Le gouvernement a progressivement assoupli les restrictions. Aujourd’hui, il n’est pas vraiment rare d’assister à un culte dans une église officielle et d’y entendre l’Évangile prêché avec ferveur ou d’y ouïr une exhortation invitant à témoigner de sa foi.
Le gouvernement chinois propose même désormais aux églises de maison de s’enregistrer et de garder une certaine autonomie ; cela lui permet de savoir qui et où vous êtes.
4- Comprendre la continuité du mouvement des églises de maison
Malgré l’ouverture, de nombreuses églises de maison ne souhaitent pas s’enregistrer car elles pensent – certainement à juste titre – que Jésus-Christ doit toujours être la tête de l’église et non le MPTA ou le CCC.
En outre, nombreux sont ceux qui ne font pas confiance au gouvernement.
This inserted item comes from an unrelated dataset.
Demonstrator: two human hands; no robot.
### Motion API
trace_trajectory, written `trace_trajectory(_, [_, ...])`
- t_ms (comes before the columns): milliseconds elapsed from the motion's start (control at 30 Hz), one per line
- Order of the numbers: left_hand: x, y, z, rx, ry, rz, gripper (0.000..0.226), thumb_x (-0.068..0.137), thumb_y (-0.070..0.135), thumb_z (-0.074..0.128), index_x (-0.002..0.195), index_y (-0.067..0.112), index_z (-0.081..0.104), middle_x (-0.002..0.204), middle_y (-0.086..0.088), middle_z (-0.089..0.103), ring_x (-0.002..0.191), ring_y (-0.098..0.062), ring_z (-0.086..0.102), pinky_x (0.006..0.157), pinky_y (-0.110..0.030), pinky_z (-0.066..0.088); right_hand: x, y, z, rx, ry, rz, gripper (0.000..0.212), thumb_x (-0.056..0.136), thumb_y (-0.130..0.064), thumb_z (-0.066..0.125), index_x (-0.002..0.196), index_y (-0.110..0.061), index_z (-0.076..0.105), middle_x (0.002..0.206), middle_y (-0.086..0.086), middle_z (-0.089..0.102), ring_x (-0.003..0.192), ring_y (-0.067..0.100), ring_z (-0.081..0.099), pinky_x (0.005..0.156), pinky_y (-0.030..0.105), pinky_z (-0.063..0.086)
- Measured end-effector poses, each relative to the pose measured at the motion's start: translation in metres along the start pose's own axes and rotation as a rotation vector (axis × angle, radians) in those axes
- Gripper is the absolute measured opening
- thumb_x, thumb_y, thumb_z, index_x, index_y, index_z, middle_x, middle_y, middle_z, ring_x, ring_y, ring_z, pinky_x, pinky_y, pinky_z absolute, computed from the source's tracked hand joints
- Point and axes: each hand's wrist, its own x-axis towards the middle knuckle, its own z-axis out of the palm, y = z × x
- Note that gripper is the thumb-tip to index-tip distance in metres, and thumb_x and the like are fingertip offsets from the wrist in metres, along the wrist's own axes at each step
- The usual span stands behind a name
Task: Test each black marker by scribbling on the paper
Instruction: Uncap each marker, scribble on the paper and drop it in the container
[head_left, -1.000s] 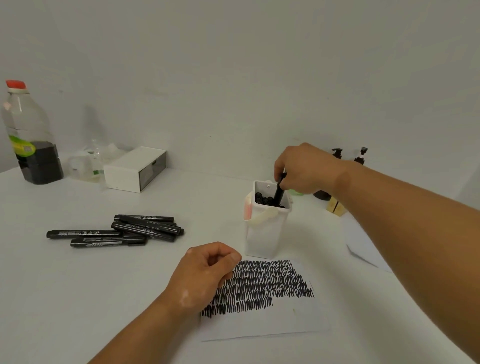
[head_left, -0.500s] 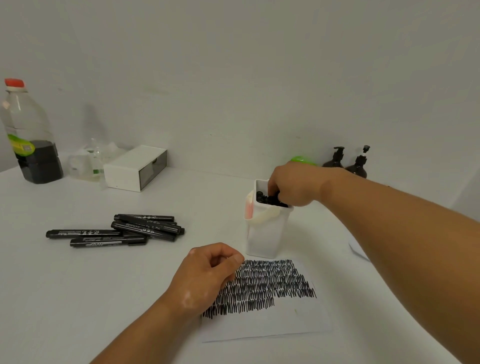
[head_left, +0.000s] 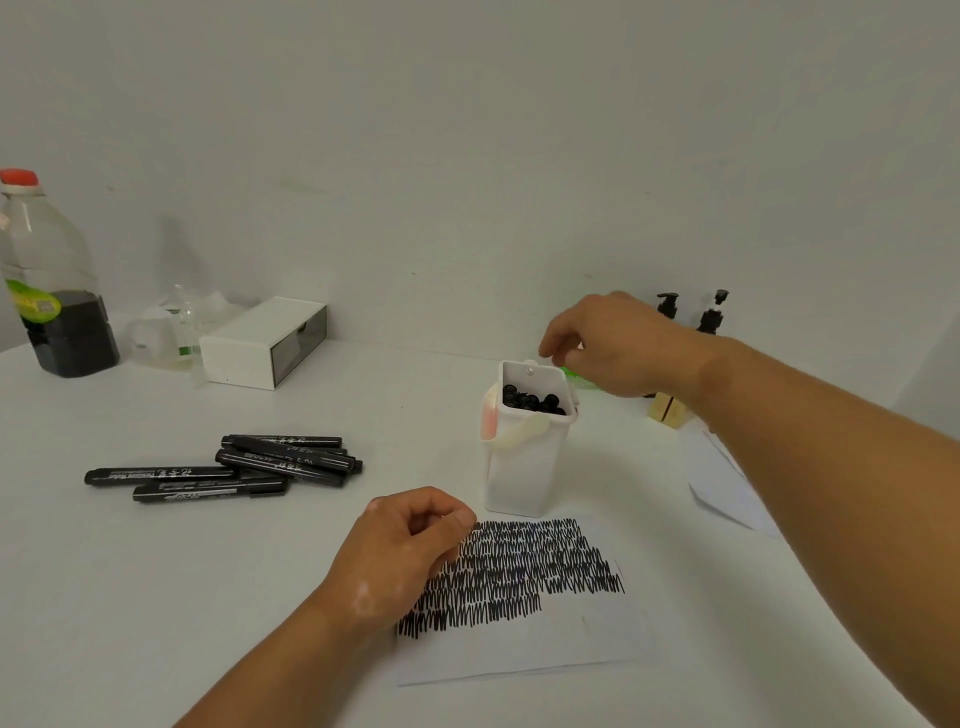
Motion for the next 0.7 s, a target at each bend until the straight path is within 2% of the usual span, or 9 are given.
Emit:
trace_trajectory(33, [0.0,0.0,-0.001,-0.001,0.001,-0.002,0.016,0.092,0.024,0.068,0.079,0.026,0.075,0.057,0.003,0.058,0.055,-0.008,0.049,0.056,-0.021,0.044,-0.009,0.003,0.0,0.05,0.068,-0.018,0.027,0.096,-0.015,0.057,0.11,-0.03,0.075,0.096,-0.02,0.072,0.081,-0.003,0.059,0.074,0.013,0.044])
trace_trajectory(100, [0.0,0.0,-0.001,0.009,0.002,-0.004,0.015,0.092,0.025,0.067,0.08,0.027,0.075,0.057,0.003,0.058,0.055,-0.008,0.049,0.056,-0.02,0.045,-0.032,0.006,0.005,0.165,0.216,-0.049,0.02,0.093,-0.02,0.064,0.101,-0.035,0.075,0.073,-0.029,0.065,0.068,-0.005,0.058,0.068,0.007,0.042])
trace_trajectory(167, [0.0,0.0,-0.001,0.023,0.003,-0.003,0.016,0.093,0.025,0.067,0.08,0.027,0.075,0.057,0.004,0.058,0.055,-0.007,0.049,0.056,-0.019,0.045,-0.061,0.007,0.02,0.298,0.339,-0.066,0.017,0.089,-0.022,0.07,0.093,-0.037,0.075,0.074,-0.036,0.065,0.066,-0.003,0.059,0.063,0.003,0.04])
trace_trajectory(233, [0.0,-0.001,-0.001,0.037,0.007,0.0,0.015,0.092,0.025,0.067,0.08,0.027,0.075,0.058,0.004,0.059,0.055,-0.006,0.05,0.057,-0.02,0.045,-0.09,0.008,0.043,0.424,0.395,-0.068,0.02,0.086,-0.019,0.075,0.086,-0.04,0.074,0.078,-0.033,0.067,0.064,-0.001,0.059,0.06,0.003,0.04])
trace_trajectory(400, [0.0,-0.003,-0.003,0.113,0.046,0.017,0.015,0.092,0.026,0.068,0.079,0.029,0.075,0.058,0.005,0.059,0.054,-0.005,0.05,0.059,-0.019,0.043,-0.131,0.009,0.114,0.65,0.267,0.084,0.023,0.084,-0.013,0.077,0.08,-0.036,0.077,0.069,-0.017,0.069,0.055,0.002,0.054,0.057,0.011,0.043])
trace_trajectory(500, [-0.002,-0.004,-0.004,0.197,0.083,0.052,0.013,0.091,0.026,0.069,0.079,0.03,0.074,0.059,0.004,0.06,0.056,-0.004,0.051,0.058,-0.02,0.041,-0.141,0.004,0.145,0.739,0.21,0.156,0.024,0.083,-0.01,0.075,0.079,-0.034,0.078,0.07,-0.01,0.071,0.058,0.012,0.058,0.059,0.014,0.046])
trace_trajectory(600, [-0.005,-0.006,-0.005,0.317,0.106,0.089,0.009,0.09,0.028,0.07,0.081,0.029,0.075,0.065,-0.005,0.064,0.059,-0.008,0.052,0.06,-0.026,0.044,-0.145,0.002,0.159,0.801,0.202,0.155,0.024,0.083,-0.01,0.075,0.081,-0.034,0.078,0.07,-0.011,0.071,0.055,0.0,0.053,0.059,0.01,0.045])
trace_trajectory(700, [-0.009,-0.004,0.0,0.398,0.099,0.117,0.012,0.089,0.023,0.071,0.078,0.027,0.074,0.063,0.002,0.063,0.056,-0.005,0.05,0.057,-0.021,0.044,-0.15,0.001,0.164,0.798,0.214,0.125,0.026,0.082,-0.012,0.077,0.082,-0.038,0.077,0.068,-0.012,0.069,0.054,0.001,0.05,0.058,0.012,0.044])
Cette méfiance est historiquement enracinée suite aux innombrables tentatives du gouvernement à encadrer les chrétiens par le passé. La proposition d’enregistrer les églises souterraines a ainsi été accueillie avec scepticisme. En effet, le gouvernement chinois est connu pour avoir déjà changé d’avis sur des affaires sensibles comme celle-ci.
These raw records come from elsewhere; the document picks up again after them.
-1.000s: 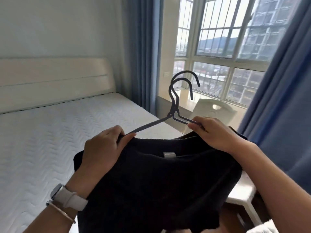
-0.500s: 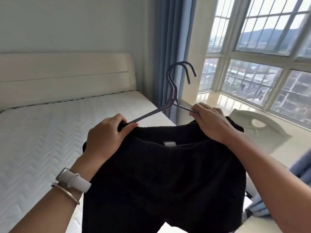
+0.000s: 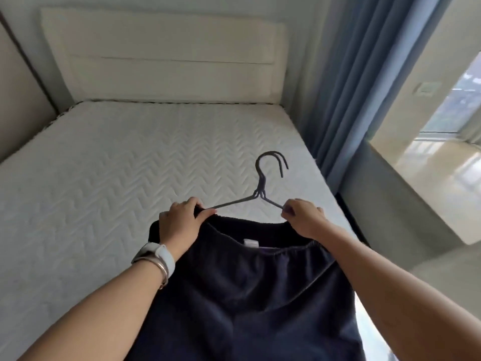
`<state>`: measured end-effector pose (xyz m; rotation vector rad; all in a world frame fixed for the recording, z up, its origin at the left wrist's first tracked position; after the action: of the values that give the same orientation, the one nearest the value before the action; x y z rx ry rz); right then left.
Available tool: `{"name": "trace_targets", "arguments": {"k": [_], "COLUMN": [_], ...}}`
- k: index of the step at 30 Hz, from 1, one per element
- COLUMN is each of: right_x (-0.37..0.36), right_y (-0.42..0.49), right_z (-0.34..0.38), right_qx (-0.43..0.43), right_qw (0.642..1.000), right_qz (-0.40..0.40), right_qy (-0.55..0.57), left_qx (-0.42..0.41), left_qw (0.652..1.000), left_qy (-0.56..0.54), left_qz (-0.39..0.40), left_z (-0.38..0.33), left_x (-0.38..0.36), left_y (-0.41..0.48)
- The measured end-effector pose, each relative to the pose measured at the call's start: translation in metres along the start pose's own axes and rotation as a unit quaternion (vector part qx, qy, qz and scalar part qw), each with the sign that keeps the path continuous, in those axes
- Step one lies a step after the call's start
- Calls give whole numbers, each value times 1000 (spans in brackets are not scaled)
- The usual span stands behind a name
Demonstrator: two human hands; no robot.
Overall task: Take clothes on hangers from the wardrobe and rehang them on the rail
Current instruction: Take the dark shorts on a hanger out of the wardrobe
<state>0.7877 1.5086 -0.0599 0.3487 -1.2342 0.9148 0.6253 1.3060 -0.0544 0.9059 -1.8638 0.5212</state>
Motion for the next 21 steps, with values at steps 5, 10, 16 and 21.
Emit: {"name": "trace_targets", "arguments": {"k": [5,10,16,21], "right_x": [-52,-154,-224,-232], "right_y": [106,127,74,-8], "right_z": [-14,-26,-38,0], "right_qx": [-38,4,-7,-44], "right_qw": [998,993,965,953], "right_qz": [-29,113,262,296], "right_qy": [45,-28,-20,49], "left_qx": [103,148,198,233], "left_qw": [994,986,959,930], "left_qy": [-23,6,-138,-218], "left_qz": [-26,75,149,183], "left_z": [26,82,155,202], "left_x": [-70,-141,-160,-113], "left_y": [78,76,-30,-133]}}
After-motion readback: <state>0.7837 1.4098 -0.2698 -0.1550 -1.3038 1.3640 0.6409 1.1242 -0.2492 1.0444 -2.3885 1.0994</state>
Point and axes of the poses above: each hand's wrist, its own y-axis towards the middle knuckle, its own x-axis out of the back of the hand, z = x × y, the point moved 6 cm from there along y, towards the middle knuckle, and after that the axes turned 6 degrees about z, right-handed, at the moved point
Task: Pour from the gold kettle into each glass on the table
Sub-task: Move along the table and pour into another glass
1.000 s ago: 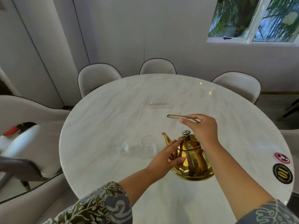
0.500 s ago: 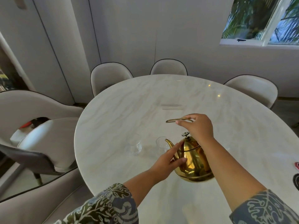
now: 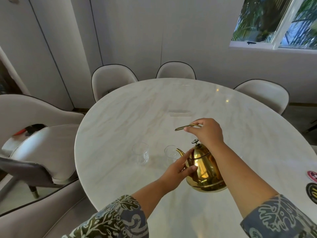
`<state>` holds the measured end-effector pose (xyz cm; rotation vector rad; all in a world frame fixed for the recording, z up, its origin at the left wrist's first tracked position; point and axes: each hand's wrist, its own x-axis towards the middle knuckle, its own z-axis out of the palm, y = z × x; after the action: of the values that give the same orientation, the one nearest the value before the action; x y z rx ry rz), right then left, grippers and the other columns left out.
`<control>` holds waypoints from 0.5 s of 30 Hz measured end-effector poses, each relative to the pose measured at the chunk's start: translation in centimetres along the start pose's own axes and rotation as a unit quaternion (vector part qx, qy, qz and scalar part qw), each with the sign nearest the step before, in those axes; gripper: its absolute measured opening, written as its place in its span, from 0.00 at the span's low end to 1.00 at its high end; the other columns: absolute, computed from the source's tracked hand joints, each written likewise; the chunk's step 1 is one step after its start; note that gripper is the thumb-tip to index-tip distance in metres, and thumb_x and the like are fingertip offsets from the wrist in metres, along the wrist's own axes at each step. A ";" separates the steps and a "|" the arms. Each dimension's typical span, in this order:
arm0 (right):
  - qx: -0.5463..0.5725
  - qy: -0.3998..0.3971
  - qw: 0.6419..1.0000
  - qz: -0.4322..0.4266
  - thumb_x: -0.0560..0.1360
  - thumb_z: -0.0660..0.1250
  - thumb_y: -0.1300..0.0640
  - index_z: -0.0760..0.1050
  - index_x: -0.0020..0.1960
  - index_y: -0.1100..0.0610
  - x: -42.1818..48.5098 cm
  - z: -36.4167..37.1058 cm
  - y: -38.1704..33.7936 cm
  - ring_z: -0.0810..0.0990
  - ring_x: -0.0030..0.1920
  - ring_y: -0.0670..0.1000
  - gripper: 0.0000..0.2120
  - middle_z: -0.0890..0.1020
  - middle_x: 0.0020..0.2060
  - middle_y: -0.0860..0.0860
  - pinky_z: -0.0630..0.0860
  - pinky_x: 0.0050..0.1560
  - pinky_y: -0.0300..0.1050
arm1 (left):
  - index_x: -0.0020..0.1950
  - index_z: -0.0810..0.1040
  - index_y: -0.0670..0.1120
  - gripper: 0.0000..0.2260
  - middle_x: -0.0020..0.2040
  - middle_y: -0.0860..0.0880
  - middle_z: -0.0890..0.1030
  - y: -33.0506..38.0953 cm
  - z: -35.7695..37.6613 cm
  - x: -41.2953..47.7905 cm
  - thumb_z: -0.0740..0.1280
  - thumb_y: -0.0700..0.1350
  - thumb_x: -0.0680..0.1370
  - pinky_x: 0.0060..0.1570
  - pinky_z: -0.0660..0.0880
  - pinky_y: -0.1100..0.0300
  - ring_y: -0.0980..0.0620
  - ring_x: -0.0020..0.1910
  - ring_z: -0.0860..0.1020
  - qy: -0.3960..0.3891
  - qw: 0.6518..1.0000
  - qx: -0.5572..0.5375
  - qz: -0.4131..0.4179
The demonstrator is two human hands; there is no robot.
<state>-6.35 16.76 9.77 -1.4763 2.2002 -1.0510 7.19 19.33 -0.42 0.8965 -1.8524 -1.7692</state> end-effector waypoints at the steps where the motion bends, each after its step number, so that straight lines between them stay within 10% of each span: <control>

Enfin, il y a des restrictions indésirables pour les églises enregistrées. Certains ont appris à les tolérer, mais beaucoup de leaders d’église de maison ne peuvent s’y faire. Notamment, les horaires et les lieux de rencontre (que ce soit pour un culte, une formation ou un évènement quelconque) doivent être désignés et enregistrés afin que tout puisse être surveillé. Certains pasteurs sont également tenus de soumettre leurs sermons à un fonctionnaire du gouvernement à l’avance pour examen et approbation.
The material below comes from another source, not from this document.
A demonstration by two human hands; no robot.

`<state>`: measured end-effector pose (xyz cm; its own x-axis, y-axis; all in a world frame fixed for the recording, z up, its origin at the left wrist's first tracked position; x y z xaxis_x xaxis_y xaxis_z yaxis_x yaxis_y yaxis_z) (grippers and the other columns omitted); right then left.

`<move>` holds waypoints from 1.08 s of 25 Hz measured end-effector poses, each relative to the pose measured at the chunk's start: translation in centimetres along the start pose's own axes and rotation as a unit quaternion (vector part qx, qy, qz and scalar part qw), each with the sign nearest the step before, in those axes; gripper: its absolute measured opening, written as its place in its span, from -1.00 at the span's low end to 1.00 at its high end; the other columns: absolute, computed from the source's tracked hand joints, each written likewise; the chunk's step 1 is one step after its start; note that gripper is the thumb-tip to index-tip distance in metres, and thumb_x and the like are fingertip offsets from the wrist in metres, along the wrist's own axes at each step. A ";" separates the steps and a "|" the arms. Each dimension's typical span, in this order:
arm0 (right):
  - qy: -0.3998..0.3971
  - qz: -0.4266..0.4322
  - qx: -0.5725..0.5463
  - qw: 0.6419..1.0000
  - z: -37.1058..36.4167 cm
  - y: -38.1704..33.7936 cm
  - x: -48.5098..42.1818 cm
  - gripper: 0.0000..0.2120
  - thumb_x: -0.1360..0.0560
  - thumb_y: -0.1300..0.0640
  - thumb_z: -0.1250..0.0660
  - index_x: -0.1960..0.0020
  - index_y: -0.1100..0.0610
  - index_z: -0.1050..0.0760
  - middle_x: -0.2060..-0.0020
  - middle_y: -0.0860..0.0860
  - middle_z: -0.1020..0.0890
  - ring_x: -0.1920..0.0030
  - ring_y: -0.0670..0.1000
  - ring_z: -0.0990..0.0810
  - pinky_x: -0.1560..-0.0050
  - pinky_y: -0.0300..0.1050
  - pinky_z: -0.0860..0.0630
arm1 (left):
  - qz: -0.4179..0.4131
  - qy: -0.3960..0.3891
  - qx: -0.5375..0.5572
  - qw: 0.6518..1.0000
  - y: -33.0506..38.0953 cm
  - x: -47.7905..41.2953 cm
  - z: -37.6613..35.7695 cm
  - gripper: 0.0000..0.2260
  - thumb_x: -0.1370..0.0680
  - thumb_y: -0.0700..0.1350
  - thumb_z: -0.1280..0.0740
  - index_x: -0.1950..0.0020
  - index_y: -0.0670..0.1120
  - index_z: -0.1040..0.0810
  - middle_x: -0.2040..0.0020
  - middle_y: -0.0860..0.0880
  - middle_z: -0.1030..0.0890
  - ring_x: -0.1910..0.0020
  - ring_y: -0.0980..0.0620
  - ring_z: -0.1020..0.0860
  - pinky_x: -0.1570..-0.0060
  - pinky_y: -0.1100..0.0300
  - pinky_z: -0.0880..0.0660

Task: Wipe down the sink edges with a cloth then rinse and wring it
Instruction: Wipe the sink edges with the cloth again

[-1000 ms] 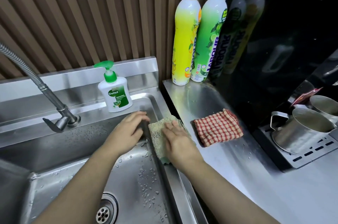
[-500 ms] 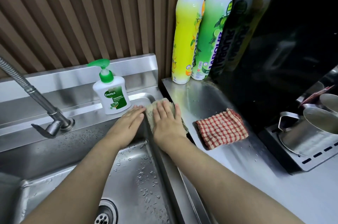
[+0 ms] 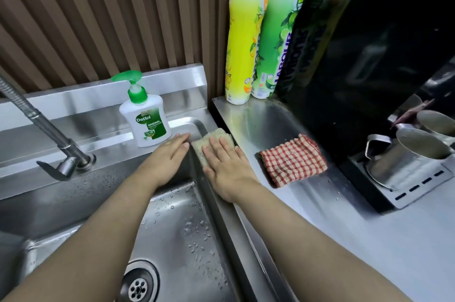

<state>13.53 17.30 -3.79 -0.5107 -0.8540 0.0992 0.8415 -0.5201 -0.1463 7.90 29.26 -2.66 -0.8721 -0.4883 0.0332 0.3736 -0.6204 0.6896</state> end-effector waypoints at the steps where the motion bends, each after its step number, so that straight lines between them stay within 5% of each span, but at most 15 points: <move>1: 0.031 -0.001 0.018 0.999 0.2 -0.1 3.8 -0.51 -0.61 -0.02 0.07 -0.52 0.04 -0.06 -0.54 0.03 -0.03 -0.53 0.05 0.03 -0.48 0.06 -0.06 | -0.015 0.004 -0.011 1.000 0.6 0.2 0.0 -0.63 -0.63 -0.04 -0.07 -0.44 -0.03 -0.30 -0.48 -0.04 -0.25 -0.47 0.06 -0.13 -0.32 0.37 0.08; 4: 0.079 -0.003 0.024 0.997 -0.6 -0.6 16.6 -0.54 -0.58 -0.04 0.01 -0.42 0.05 -0.34 -0.44 0.03 -0.34 -0.44 0.09 -0.27 -0.32 0.09 -0.22 | -0.140 -0.015 -0.075 0.987 4.0 2.0 -2.0 -0.55 -0.60 0.09 -0.02 -0.43 -0.06 -0.32 -0.45 -0.02 -0.30 -0.45 0.11 -0.14 -0.33 0.35 0.08; 9: 0.026 -0.054 0.037 0.998 -1.1 -0.3 16.6 -0.47 -0.60 -0.09 0.21 -0.43 0.03 -0.31 -0.44 0.00 -0.34 -0.46 0.10 -0.21 -0.34 0.10 -0.14 | -0.284 -0.086 -0.111 0.949 6.4 4.2 -5.6 -0.42 -0.55 0.26 0.12 -0.42 -0.01 -0.31 -0.42 0.11 -0.25 -0.46 0.20 -0.05 -0.43 0.25 0.13; 12: 0.003 -0.063 0.045 0.997 -1.3 0.1 12.9 -0.37 -0.49 -0.10 0.33 -0.52 0.00 -0.05 -0.54 -0.02 -0.04 -0.53 0.07 0.06 -0.48 0.12 0.05 | -0.289 -0.102 -0.101 0.947 6.8 3.5 -6.2 -0.43 -0.55 0.28 0.12 -0.41 0.02 -0.33 -0.42 0.08 -0.30 -0.46 0.13 -0.11 -0.45 0.18 0.03; 15: 0.048 -0.082 0.061 0.994 -0.9 0.1 19.7 -0.48 -0.61 -0.07 0.20 -0.45 0.02 -0.29 -0.46 0.00 -0.29 -0.48 0.07 -0.20 -0.36 0.16 -0.23 | -0.312 -0.113 -0.164 0.929 7.3 4.4 -8.2 -0.36 -0.52 0.32 0.19 -0.44 0.03 -0.28 -0.47 0.03 -0.25 -0.48 0.08 -0.07 -0.45 0.06 -0.01; 19: 0.040 -0.070 0.046 0.996 -2.0 -0.6 28.2 -0.50 -0.62 -0.10 0.18 -0.44 -0.01 -0.30 -0.44 -0.01 -0.33 -0.46 0.06 -0.20 -0.30 0.09 -0.19 | -0.296 -0.123 -0.217 0.922 6.8 4.7 -9.1 -0.39 -0.49 0.29 0.13 -0.49 0.08 -0.14 -0.52 0.06 -0.10 -0.49 0.13 0.06 -0.44 0.12 0.12; 22: 0.026 -0.095 0.046 0.994 -1.9 -0.1 22.9 -0.47 -0.62 -0.09 0.23 -0.42 -0.02 -0.32 -0.43 0.01 -0.35 -0.45 0.09 -0.24 -0.30 0.12 -0.22 | -0.285 -0.154 -0.219 0.920 6.6 3.8 -8.9 -0.39 -0.46 0.27 0.16 -0.48 0.11 -0.14 -0.52 0.08 -0.12 -0.49 0.14 0.04 -0.43 0.15 0.16; 27: 0.015 -0.102 0.051 0.993 -1.7 0.4 21.1 -0.36 -0.53 -0.17 0.35 -0.50 -0.01 -0.13 -0.52 0.00 -0.12 -0.52 0.10 -0.04 -0.46 0.15 -0.11 | -0.269 -0.152 -0.204 0.929 8.0 4.9 -8.4 -0.38 -0.48 0.27 0.19 -0.48 0.09 -0.16 -0.52 0.06 -0.13 -0.50 0.12 0.02 -0.44 0.14 0.18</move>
<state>2.74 -0.97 -3.43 -0.6757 -0.7320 0.0875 0.7330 -0.6797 -0.0259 9.31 16.71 -3.06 -0.9931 0.1171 0.0077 -0.1078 -0.9359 0.3353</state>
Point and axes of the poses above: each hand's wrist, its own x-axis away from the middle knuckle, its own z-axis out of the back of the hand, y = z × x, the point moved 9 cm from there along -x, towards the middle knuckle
5- Comprendre les Églises internationales
Si le MPTA et le CCC régissent les affaires religieuses chinoises, qu’en est-il de tous les étrangers en Chine ? Peuvent-ils aller à une église chinoise ? Le gouvernement gouverne-t-il également les églises internationales, et si oui, à quoi cela ressemble-t-il ?
Certains étrangers qui maitrisent le mandarin participent aux églises chinoises, qu’elles soient officielles ou souterraines. D’autres se rassemblent dans des salons et écoutent des sermons audio dans leur propre langue.
D’autres encore se rassemblent dans des Églises internationales visibles et reconnues. Cette dernière catégorie existe dans les grandes villes avec des populations internationales importantes. Ces Églises internationales sont généralement invitées à vérifier les passeports à la porte d’entrée pour s’assurer que la congrégation est bien internationale et non locale. De nombreuses d’entre elles se rencontrent dans le bâtiment d’une église chinoise officielle après le service en chinois. D’autres bénéficient de salles de conférences dans lesquelles elles se réunissent chaque matin comme c’est le cas de BICF à Pékin dont les cultes sont traduits en plusieurs langues dont en français. Ces congrégations utilisent rarement le mot « Église » dans leur nom, optant plutôt pour le mot « Fellowship » (« fraternité » en français).
Les demandes des étrangers pour se déplacer dans un espace plus grand, changer de lieu, ajouter un deuxième service ou accueillir un évènement extérieur sont souvent mal reçues. C’est pour cela qu’il existe également des églises de maison uniquement constituées de membres étrangers en Chine.